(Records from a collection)
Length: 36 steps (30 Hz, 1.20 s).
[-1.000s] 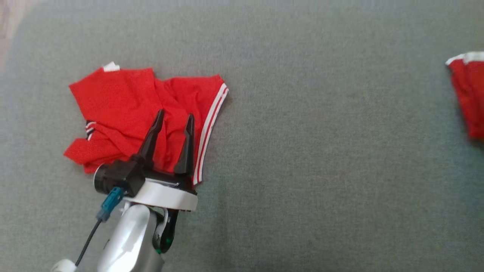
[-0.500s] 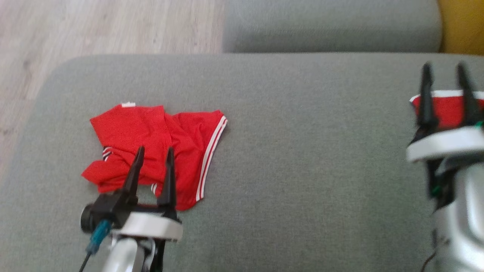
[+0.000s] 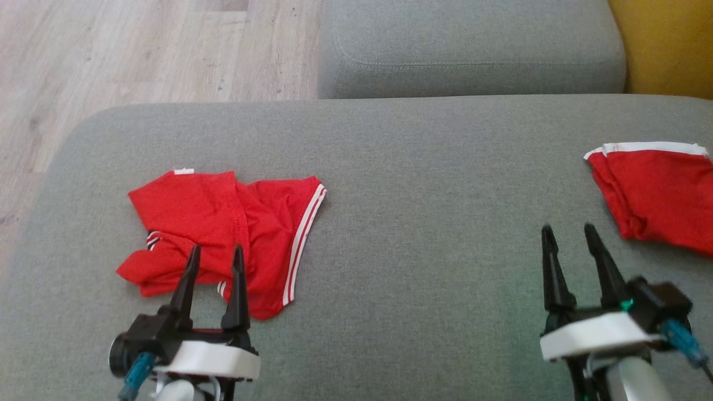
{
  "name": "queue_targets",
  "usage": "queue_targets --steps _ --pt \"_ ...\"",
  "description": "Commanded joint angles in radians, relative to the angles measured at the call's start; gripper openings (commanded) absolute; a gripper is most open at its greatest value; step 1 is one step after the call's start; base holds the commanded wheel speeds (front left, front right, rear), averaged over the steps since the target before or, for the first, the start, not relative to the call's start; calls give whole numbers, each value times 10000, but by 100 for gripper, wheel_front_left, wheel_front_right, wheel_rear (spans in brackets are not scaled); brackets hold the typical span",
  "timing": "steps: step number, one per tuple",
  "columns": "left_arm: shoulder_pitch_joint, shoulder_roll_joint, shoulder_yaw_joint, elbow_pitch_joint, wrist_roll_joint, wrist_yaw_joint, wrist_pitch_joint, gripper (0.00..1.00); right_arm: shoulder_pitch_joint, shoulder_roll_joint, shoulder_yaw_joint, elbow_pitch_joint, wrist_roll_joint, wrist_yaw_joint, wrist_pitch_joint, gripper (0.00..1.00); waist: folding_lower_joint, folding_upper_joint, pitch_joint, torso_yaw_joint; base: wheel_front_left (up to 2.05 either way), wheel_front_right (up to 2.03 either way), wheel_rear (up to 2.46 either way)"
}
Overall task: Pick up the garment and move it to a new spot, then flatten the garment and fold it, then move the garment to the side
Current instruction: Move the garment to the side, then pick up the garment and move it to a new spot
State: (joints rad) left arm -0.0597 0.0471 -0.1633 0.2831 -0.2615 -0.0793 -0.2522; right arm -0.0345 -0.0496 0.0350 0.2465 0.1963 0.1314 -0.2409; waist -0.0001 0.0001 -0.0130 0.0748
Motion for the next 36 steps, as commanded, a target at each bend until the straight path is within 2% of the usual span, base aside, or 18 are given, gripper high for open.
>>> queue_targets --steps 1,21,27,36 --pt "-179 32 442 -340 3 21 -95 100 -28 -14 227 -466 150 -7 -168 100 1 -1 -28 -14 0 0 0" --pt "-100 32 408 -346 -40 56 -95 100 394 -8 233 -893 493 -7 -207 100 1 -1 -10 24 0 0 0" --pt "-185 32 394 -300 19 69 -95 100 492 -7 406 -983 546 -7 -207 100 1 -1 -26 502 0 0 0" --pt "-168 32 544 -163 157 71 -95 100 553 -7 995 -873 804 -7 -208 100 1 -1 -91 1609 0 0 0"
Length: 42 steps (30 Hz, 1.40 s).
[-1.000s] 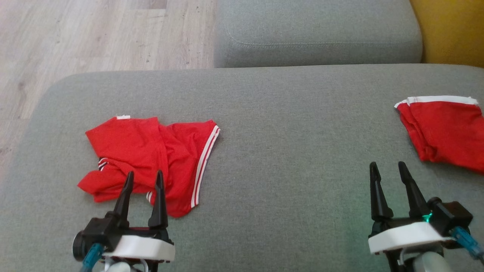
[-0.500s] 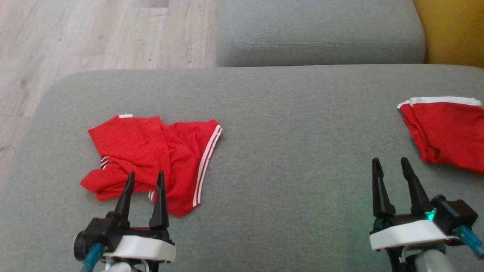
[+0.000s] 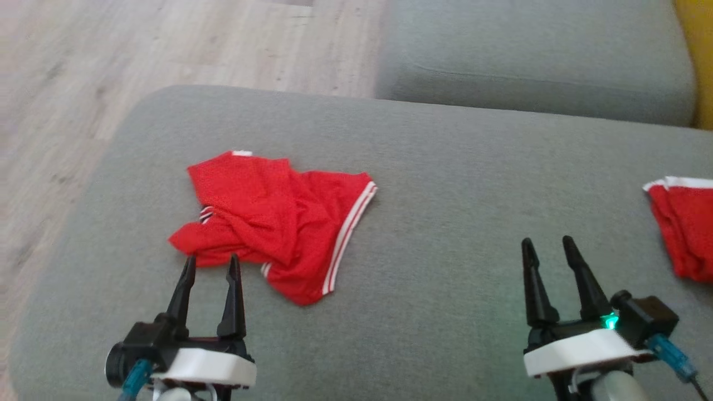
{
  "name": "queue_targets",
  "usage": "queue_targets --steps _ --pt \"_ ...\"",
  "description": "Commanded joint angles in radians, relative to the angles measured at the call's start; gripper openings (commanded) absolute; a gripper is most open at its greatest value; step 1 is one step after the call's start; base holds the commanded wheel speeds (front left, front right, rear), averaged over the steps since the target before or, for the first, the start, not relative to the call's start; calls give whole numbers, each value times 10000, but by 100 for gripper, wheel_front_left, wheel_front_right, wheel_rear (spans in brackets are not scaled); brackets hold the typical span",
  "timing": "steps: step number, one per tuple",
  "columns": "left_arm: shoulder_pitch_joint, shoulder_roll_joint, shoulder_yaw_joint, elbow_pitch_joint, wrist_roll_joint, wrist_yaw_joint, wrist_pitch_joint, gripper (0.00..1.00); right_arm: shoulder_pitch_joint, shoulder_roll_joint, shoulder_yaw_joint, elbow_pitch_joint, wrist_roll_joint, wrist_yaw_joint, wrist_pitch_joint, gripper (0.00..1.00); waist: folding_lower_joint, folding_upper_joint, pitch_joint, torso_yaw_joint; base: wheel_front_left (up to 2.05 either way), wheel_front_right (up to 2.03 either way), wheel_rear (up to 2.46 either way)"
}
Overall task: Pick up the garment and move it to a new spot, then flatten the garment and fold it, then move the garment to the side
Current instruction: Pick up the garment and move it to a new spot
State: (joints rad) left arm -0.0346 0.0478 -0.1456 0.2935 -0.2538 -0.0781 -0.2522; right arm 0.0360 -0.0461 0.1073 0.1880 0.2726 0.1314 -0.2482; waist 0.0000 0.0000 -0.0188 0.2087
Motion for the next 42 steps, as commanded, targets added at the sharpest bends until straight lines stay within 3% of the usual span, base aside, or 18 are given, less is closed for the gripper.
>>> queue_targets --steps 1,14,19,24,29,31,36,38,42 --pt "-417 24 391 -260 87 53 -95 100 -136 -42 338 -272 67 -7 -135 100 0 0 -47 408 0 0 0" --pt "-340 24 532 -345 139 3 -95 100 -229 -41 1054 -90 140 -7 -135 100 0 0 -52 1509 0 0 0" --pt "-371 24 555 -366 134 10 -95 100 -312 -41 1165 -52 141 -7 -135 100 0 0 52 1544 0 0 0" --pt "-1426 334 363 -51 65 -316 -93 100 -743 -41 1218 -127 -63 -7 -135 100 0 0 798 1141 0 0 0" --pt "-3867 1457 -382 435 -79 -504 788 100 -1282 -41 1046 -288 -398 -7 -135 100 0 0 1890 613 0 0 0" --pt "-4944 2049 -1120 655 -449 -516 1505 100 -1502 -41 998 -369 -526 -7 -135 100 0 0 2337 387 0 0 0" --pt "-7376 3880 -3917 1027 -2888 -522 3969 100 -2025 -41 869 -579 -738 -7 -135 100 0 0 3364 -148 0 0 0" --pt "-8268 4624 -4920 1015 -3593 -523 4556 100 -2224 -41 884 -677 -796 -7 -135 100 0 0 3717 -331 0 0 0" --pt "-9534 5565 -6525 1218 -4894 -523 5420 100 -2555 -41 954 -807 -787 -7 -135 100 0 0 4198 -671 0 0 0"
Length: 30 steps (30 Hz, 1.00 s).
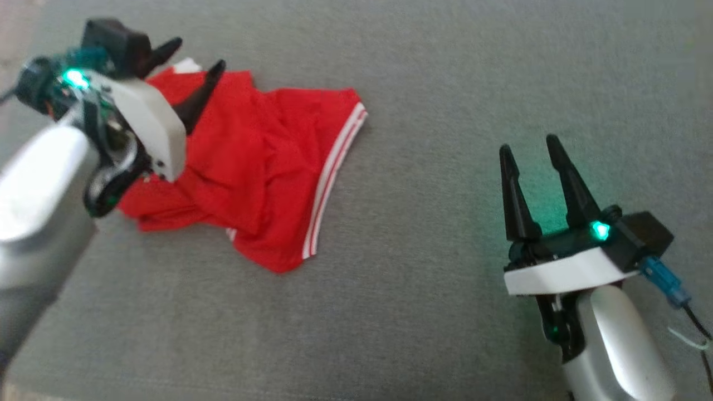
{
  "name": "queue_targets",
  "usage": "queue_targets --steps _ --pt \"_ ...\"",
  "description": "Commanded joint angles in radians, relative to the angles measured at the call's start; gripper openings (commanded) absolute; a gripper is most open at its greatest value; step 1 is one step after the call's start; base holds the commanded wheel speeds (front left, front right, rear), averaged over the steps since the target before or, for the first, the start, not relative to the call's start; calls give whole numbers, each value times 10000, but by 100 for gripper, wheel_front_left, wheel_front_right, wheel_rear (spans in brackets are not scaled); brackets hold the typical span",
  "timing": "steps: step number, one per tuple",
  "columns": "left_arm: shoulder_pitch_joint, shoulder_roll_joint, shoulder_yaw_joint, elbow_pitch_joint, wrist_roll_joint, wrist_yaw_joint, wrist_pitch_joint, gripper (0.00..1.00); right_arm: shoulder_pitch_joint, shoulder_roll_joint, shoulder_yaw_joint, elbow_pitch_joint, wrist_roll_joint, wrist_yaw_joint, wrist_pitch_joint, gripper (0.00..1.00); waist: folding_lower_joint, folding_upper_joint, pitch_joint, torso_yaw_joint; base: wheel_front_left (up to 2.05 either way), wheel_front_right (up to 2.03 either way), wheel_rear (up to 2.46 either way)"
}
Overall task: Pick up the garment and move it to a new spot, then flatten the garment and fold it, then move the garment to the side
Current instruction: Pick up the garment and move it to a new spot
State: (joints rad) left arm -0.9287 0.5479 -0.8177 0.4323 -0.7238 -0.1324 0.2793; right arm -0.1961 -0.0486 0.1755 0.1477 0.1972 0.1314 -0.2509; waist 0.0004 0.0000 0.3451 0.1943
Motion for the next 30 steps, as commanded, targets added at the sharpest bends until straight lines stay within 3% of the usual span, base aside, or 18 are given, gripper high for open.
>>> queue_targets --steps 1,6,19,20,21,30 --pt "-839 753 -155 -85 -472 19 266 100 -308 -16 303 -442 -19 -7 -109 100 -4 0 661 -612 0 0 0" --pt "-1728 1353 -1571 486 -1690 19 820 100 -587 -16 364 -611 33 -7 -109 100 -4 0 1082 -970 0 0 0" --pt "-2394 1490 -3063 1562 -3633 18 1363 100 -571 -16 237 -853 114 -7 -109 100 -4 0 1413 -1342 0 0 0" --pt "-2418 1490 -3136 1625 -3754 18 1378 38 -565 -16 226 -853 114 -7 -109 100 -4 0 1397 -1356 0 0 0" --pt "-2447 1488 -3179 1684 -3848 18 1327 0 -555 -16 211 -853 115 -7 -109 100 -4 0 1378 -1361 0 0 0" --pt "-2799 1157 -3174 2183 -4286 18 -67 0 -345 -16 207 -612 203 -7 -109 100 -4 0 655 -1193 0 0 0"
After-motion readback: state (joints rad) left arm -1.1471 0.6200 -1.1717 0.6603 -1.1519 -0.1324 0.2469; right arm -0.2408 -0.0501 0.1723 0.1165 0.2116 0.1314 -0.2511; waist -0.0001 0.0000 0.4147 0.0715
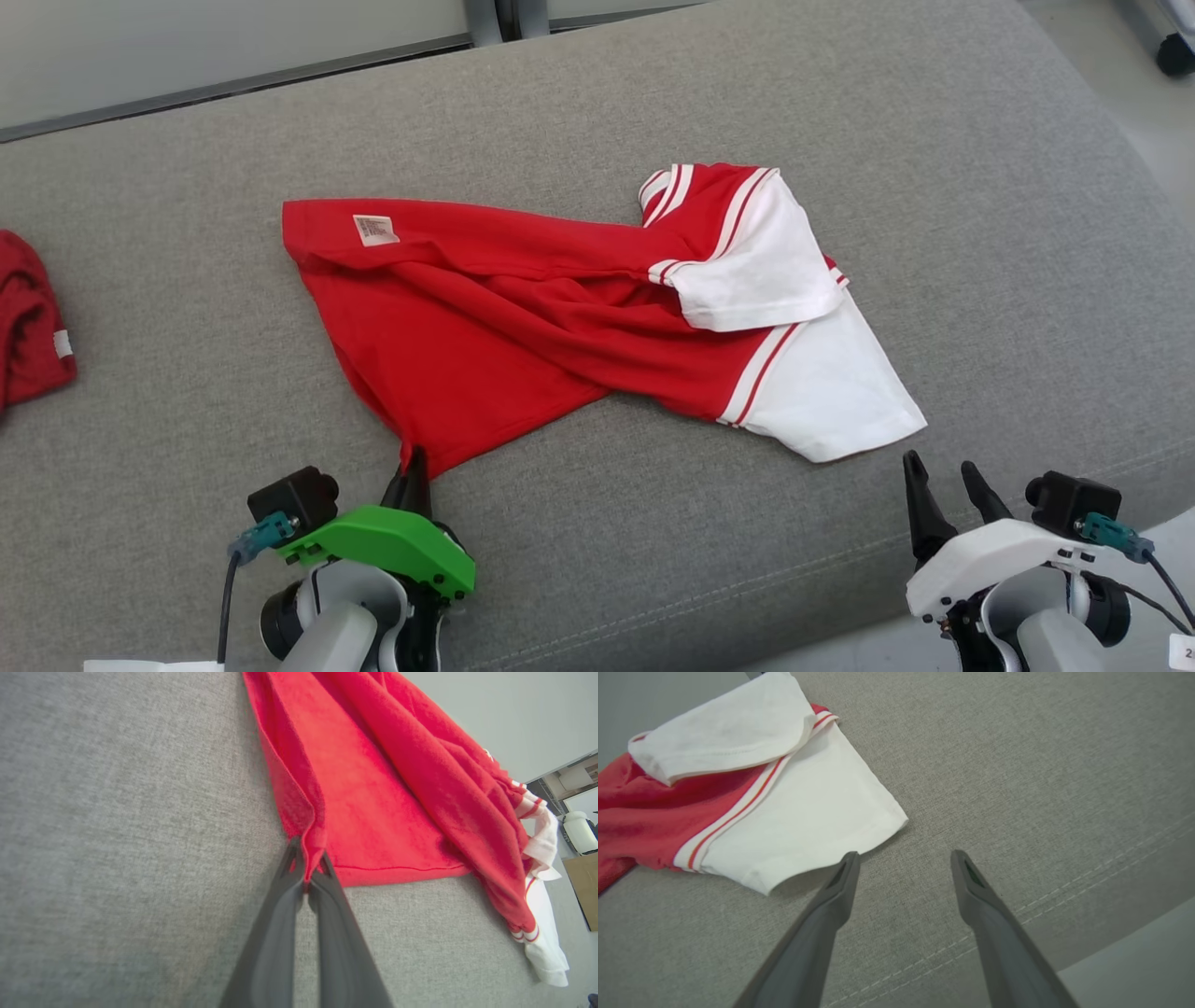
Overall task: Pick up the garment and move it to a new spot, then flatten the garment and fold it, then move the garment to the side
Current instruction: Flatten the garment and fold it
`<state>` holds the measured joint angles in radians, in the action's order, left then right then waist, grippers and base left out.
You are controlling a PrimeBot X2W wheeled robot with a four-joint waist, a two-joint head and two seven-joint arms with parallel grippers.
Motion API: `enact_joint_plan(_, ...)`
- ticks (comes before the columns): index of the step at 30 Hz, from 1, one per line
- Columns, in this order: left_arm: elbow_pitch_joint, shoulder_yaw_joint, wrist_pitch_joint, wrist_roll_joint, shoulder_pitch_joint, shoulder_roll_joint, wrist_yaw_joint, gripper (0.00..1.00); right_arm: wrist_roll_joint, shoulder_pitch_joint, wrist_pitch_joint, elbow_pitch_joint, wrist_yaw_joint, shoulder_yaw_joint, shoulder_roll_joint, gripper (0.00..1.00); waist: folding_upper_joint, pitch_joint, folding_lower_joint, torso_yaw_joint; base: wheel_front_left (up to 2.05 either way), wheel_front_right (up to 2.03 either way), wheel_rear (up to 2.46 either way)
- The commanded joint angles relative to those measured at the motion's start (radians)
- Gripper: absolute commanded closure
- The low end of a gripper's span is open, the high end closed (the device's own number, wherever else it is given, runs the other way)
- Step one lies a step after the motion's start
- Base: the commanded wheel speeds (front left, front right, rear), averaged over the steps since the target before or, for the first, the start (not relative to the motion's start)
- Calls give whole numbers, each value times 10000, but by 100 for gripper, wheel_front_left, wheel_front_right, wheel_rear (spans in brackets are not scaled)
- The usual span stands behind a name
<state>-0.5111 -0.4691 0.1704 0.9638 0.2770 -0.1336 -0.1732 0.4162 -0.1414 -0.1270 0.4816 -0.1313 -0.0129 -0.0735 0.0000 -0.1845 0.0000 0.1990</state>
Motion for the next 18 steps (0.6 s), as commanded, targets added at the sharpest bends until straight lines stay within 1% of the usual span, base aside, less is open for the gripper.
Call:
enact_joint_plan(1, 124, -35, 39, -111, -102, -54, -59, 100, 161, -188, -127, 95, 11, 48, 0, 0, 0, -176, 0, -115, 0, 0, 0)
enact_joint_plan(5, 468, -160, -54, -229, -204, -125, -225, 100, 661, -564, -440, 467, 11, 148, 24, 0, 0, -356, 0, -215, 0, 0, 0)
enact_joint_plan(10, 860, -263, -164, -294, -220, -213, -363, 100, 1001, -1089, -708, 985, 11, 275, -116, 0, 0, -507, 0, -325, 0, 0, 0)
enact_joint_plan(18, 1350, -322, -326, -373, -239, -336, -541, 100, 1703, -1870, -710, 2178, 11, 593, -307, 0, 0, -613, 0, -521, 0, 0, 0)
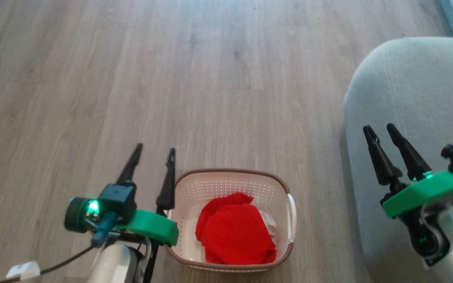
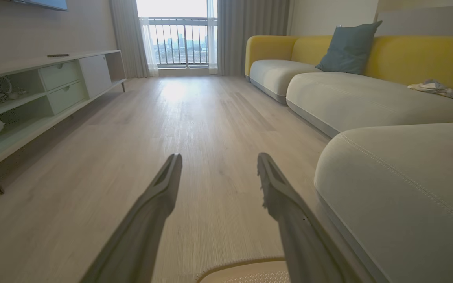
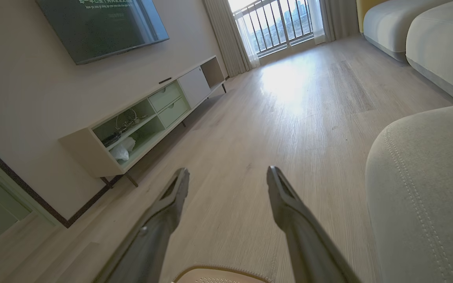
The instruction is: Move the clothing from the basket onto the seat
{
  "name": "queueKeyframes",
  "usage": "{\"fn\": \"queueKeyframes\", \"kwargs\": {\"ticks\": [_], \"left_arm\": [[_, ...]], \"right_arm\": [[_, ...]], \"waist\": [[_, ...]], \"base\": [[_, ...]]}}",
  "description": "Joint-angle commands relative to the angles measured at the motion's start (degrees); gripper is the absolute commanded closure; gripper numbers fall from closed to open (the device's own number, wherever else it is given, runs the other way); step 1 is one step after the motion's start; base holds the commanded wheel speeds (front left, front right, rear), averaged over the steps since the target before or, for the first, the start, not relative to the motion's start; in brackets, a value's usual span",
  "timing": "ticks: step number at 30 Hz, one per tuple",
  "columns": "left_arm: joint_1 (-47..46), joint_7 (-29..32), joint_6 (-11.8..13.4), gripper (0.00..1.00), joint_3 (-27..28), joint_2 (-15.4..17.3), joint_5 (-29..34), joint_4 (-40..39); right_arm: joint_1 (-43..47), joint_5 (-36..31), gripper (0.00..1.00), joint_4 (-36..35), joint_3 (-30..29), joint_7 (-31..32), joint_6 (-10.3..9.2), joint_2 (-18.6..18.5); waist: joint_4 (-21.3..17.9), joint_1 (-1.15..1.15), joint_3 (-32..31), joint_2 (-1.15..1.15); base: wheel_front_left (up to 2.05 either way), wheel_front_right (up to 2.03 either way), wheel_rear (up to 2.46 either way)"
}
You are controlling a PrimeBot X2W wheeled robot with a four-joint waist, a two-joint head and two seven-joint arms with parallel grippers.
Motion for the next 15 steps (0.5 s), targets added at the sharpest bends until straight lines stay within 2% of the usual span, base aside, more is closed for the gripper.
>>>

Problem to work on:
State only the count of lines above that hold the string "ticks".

Response to the exercise:
3